# Work instruction
Reproduce exactly the final portion of the data: every line from the one containing "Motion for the" through the last line, inclusive.

# Information provided

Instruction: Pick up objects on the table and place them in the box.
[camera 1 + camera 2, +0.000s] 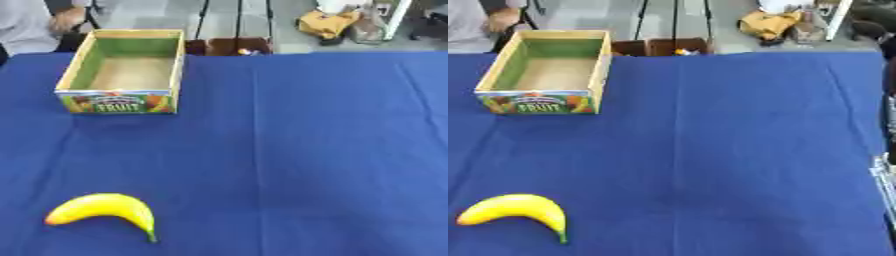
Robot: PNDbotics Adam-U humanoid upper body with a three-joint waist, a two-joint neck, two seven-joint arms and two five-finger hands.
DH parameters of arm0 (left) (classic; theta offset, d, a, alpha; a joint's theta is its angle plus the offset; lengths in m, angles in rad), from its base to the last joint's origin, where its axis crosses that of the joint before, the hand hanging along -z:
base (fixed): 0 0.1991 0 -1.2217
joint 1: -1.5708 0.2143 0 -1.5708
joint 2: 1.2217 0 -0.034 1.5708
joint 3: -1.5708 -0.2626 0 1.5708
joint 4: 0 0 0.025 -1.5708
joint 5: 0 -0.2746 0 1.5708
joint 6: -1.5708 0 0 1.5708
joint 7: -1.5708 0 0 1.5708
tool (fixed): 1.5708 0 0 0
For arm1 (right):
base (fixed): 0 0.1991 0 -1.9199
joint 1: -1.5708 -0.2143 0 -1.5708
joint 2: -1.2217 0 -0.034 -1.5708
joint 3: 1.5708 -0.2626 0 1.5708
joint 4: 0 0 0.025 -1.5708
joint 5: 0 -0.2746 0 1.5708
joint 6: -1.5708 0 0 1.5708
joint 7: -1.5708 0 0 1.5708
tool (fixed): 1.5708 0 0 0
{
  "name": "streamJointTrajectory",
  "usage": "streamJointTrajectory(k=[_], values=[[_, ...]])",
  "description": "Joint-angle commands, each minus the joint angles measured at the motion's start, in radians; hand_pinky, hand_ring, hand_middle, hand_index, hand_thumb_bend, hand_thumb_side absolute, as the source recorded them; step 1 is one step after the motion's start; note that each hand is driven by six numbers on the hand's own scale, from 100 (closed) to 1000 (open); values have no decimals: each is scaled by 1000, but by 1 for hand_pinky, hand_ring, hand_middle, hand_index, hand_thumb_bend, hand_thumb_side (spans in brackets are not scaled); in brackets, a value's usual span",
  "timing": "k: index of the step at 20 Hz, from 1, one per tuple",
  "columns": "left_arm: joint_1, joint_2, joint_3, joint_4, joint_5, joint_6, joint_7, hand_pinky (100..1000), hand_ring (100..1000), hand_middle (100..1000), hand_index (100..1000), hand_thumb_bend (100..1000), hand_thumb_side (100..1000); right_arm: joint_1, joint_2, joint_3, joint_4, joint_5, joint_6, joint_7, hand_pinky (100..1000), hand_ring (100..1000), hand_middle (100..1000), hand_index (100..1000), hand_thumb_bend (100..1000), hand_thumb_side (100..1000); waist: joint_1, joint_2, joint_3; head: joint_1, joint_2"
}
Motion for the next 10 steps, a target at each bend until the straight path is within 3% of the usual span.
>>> streamJointTrajectory(k=[1,10], values=[[-10,12,6,-14,-1,3,-1,478,652,703,847,121,1000,-4,-28,-8,-9,-2,1,1,803,876,767,869,100,1000,2,-19,-1,3,-18],[-12,25,8,-14,-10,10,-2,477,653,706,851,118,1000,-2,-28,-9,-9,0,1,-1,803,877,767,869,100,1000,3,-20,-3,16,-29]])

# Reply
Motion for the next 10 steps, a target at each bend until the straight path is within 3% of the usual span.
>>> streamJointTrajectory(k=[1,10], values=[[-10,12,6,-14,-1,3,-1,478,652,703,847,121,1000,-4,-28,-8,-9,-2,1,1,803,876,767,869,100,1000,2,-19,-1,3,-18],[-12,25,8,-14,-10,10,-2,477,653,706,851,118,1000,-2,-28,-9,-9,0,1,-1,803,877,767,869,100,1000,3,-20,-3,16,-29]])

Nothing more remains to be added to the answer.